Task to carry out:
Give the lines again exactly as they appear, from the first line of the listing through the line containing "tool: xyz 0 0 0", and omit every picture.

Provided records:
===

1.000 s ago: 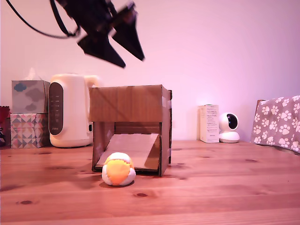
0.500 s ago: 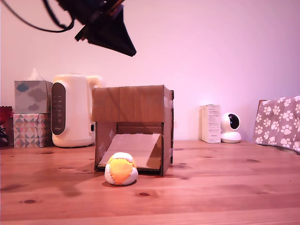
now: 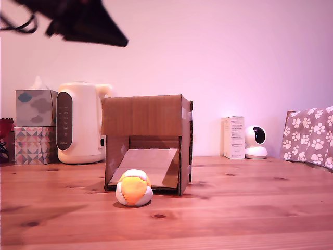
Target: Drop the footbag into the cardboard dice tower
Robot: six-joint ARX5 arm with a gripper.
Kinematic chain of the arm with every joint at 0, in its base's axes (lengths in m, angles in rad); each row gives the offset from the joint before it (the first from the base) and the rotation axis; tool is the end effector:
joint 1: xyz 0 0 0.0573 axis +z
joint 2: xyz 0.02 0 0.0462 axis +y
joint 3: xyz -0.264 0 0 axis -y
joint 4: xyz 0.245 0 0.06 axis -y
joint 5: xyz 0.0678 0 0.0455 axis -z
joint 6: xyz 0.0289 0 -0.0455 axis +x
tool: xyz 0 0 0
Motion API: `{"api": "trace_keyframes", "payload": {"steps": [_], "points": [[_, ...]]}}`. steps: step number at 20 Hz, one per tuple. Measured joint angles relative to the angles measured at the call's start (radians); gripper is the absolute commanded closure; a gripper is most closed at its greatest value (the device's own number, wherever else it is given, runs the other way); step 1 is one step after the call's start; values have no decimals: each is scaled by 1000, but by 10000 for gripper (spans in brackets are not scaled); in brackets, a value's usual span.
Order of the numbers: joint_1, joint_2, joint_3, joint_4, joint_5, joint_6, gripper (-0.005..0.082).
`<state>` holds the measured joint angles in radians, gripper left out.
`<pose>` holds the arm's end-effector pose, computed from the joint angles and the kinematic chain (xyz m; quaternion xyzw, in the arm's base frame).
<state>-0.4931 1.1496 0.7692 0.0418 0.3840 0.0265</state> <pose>0.2160 -0.1284 0.2777 0.0210 0.1627 -0.4207 0.8922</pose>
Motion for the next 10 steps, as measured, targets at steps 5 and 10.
{"api": "trace_keyframes", "payload": {"steps": [5, 10], "points": [[39, -110, -220, 151, -10, -68, 789], [92, -253, -369, 206, -30, -115, 788]]}}
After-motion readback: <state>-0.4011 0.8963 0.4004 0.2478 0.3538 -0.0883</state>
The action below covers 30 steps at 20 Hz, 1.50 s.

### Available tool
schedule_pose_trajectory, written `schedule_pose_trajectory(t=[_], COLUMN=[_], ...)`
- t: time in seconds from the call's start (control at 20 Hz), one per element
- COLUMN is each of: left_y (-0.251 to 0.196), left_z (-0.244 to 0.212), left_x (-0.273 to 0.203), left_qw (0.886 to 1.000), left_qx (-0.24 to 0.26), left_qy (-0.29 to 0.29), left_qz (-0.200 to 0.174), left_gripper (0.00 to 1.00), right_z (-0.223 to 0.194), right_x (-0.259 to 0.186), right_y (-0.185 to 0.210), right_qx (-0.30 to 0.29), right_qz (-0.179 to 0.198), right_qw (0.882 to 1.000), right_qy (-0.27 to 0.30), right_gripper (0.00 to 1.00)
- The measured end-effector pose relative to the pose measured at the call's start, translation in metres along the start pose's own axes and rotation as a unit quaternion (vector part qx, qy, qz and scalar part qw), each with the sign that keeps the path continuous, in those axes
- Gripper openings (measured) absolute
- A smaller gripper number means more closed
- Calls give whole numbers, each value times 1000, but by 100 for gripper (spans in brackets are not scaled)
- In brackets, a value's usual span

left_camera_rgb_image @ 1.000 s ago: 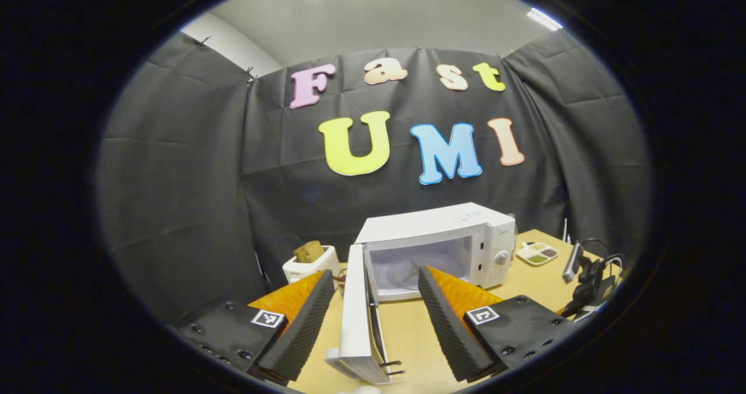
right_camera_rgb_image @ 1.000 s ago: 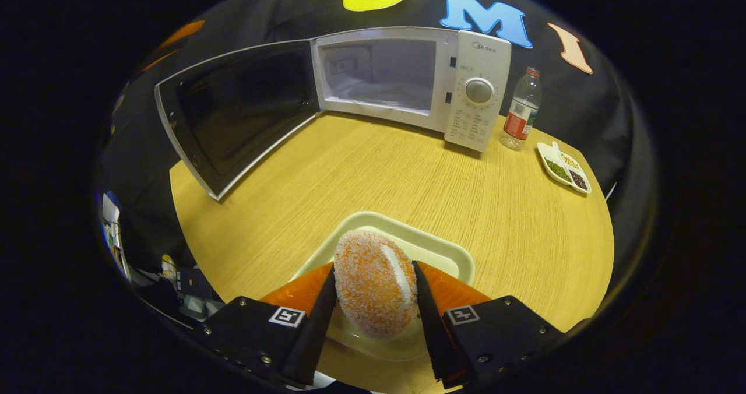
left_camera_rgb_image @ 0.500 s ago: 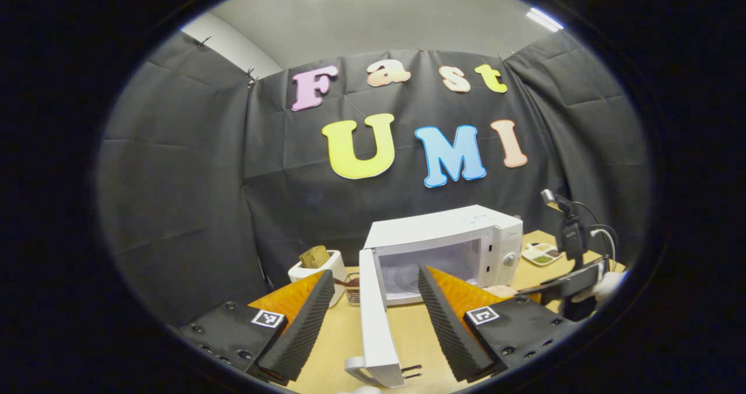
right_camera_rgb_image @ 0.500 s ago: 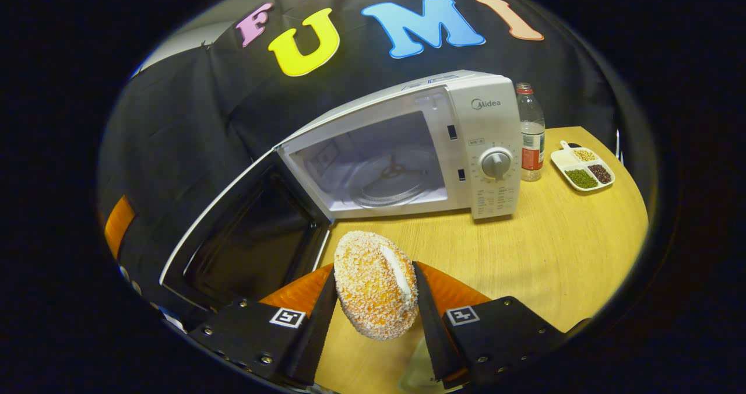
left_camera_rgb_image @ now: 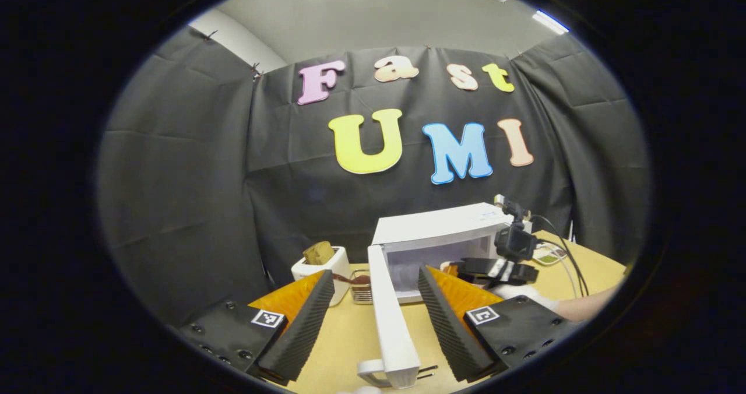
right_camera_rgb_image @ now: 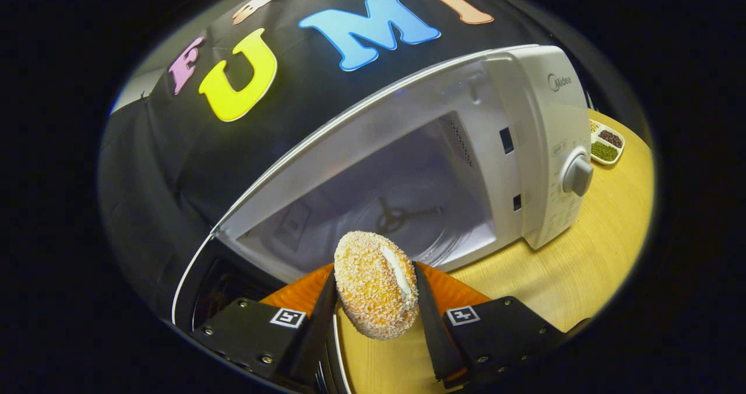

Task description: Open the microwave oven with the left hand, put the food in, and close the microwave oven.

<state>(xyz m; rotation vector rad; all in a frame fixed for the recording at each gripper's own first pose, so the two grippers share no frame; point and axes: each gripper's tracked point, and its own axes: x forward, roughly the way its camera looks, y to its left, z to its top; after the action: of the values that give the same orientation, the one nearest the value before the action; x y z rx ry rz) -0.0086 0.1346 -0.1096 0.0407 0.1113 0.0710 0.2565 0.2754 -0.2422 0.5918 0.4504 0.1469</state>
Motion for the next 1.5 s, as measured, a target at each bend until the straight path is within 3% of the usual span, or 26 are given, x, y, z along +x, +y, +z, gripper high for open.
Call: schedule_pose_trajectory(t=[0.2,0.6,0.75,0.8,1.0,1.1,1.5], left_y=[5,1,2,1,13,26,85], left_z=[6,-12,-13,-14,-16,-20,-56], left_x=[0,7,8,7,0,-7,-34], left_qw=[1000,1000,1000,1000,1000,999,994], left_qx=[17,15,19,19,19,10,35], left_qy=[-10,3,5,6,5,8,29], left_qz=[2,1,6,5,20,33,95], left_gripper=[99,97,99,97,100,95,99], right_z=[6,7,11,13,20,30,35], right_x=[37,69,71,66,28,-10,-158], right_y=[-4,-18,-10,-9,-16,-22,-63], right_qx=[29,25,12,5,-35,-79,-217], right_qz=[-32,-85,-78,-76,-75,-69,-26], right_qw=[998,994,994,994,994,991,975], right_qy=[-35,-61,-75,-75,-74,-81,-33], right_gripper=[72,70,84,99,98,98,98])
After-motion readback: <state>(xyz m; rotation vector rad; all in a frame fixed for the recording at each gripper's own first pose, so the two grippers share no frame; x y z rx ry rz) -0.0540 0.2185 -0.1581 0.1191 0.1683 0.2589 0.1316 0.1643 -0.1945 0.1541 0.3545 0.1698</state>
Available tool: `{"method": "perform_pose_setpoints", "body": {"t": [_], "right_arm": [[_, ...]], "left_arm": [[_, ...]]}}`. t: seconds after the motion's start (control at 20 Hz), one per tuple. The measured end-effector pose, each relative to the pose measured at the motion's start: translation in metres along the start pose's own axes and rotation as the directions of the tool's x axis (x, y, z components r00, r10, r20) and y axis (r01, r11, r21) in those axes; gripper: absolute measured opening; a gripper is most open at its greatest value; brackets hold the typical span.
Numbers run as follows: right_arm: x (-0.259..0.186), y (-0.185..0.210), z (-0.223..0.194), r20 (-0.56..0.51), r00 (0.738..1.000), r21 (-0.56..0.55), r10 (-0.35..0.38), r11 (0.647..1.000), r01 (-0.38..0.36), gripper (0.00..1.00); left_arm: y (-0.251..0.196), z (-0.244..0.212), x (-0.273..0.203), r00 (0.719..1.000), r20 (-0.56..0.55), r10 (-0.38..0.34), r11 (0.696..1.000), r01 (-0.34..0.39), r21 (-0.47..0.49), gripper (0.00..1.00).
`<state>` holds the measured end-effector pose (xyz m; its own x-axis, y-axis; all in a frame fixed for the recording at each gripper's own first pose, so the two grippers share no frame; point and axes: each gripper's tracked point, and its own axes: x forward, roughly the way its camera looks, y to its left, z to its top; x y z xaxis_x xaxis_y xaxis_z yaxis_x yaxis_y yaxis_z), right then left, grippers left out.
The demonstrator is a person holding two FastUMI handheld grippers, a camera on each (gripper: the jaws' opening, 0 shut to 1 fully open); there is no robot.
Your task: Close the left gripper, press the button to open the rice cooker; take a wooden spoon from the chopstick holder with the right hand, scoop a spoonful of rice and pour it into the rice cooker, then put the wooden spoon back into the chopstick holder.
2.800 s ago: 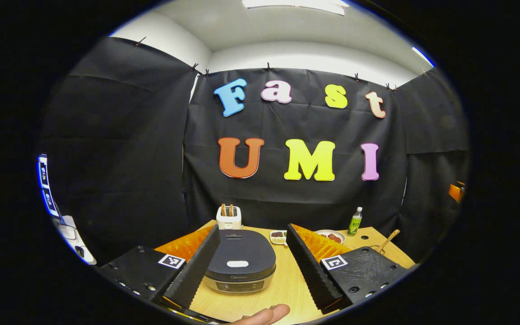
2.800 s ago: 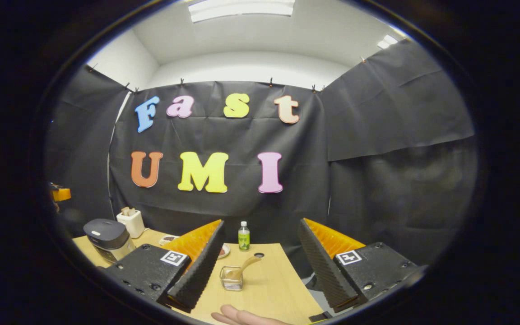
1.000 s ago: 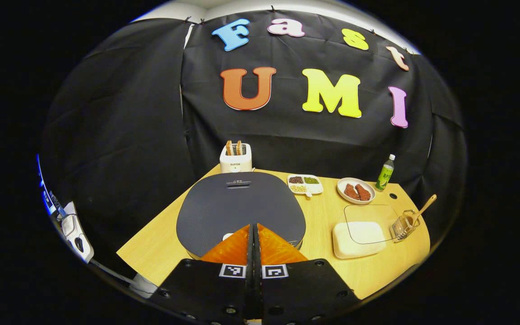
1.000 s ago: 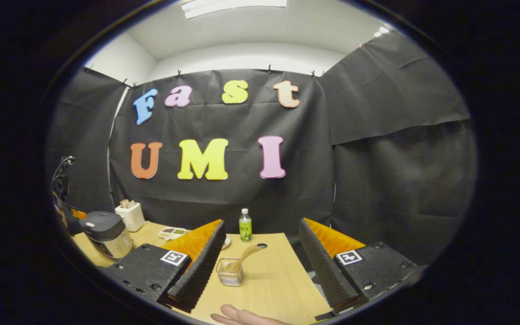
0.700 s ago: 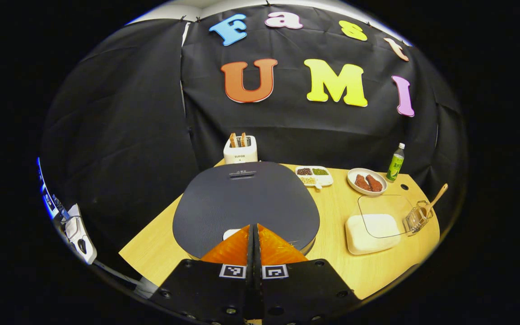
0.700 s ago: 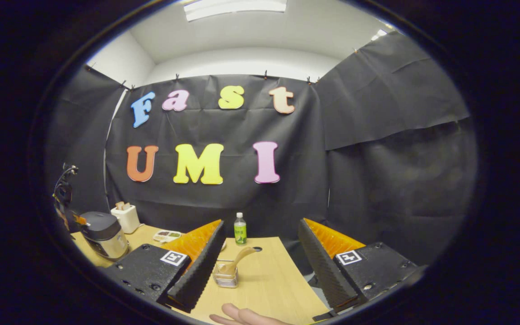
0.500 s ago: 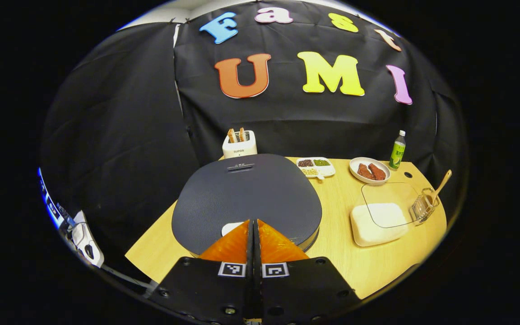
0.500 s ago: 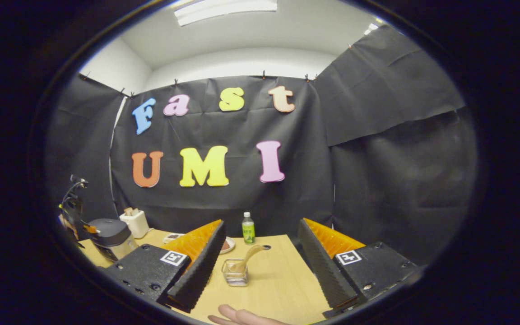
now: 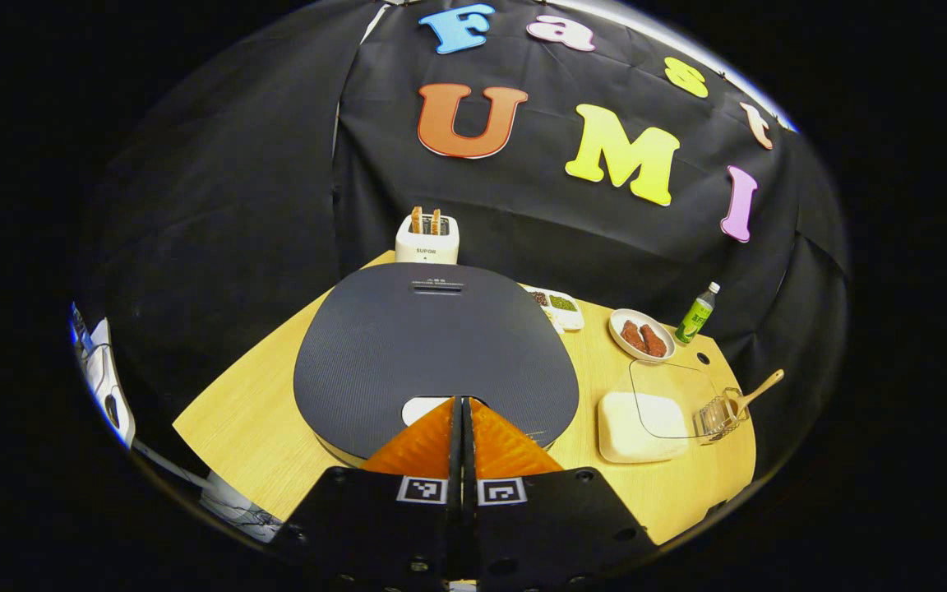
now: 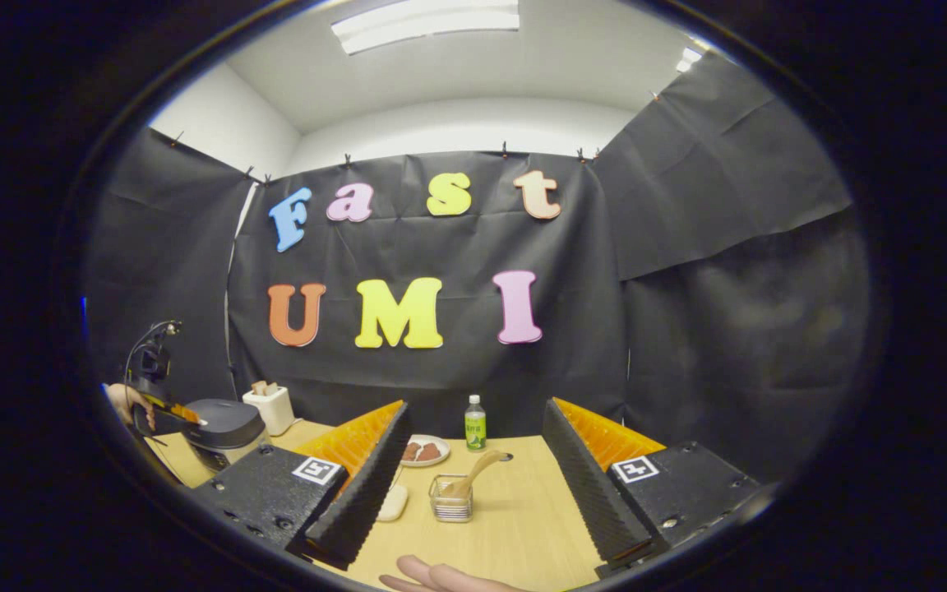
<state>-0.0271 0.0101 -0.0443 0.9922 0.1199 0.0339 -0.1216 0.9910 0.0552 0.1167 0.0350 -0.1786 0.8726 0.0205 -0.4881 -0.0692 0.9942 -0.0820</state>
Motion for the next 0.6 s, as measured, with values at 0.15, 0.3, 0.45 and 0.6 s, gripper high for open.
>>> {"method": "perform_pose_setpoints", "body": {"t": [0.15, 0.3, 0.45, 0.6], "right_arm": [[-0.007, -0.003, -0.004, -0.003, 1.0, -0.057, -0.001, 0.998, 0.001, 1.0], [-0.01, -0.006, -0.007, 0.004, 1.0, -0.094, -0.016, 0.995, 0.016, 1.0], [-0.009, -0.002, -0.014, -0.013, 1.0, -0.088, -0.006, 0.996, 0.005, 1.0], [0.001, -0.004, -0.021, -0.03, 0.999, -0.074, -0.015, 0.997, 0.012, 1.0]], "left_arm": [[-0.009, 0.008, -0.02, 0.999, 0.022, -0.04, 0.999, 0.04, 0.017, 0.06], [-0.016, 0.049, -0.063, 0.986, 0.16, -0.053, 0.998, 0.057, -0.019, 0.4], [-0.024, 0.067, -0.105, 0.969, 0.246, -0.031, 0.999, 0.034, -0.008, 0.97], [-0.033, 0.082, -0.138, 0.945, 0.325, -0.024, 0.999, 0.012, 0.038, 0.94]]}}
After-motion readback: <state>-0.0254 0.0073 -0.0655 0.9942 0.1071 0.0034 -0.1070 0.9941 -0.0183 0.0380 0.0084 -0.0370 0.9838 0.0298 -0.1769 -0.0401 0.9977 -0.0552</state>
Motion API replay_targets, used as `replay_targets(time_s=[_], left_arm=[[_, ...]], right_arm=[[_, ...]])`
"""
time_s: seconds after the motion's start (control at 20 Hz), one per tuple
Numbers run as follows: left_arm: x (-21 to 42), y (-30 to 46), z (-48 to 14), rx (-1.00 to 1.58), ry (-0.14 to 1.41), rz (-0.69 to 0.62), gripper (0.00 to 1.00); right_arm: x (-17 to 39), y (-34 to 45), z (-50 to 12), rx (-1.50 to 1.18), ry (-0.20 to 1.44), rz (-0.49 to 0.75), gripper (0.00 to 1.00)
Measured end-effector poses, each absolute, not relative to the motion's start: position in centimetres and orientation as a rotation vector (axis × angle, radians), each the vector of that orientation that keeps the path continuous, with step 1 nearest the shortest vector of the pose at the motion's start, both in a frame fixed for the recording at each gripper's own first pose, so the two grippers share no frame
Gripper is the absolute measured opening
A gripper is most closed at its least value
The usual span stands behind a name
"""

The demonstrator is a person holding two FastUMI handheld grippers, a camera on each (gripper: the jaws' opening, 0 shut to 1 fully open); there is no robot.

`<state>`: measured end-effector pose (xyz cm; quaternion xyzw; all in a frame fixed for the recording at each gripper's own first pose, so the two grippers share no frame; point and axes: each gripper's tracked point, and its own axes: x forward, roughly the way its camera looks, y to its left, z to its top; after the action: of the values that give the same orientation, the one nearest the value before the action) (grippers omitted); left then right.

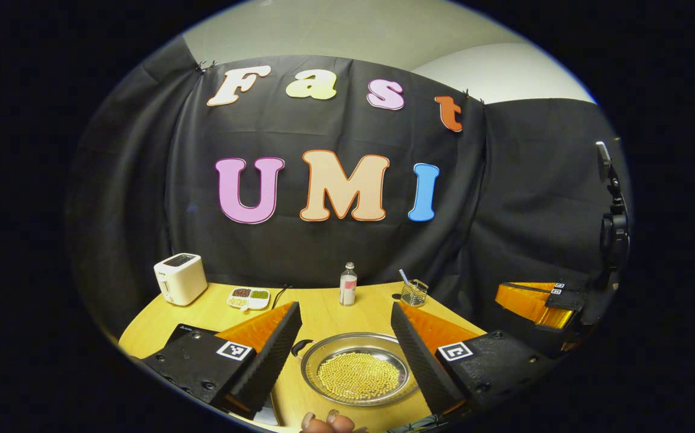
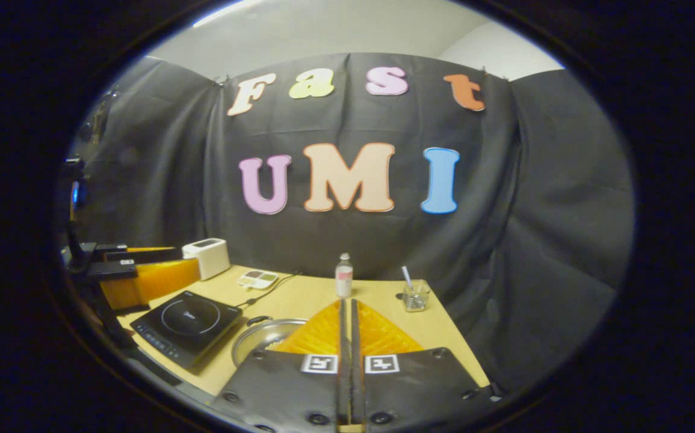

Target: First push the handle of the pot to place it horizontally, then grasp the pot with both hands and set it on the induction cooktop.

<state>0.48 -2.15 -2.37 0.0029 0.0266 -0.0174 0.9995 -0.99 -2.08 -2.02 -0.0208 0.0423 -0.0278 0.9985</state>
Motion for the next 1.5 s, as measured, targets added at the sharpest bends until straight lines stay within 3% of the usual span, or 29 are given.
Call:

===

Solution to the exercise:
1.000 s ago: 
0.500 s ago: 
now: 
Target: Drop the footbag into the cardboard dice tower
Robot: six-joint ARX5 arm with a gripper.
Kinematic chain of the arm with every joint at 0, in its base's axes (lengths in m, angles in rad); each row gives the offset from the joint before it (the first from the base) and the rotation axis; tool is the end effector:
joint 1: xyz 0 0 0.0573 axis +z
joint 2: xyz 0.02 0 0.0462 axis +y
joint 3: xyz -0.264 0 0 axis -y
joint 4: xyz 0.245 0 0.06 axis -y
joint 5: xyz 0.0678 0 0.0455 axis -z
joint 6: xyz 0.0289 0 -0.0455 axis +x
tool: xyz 0 0 0

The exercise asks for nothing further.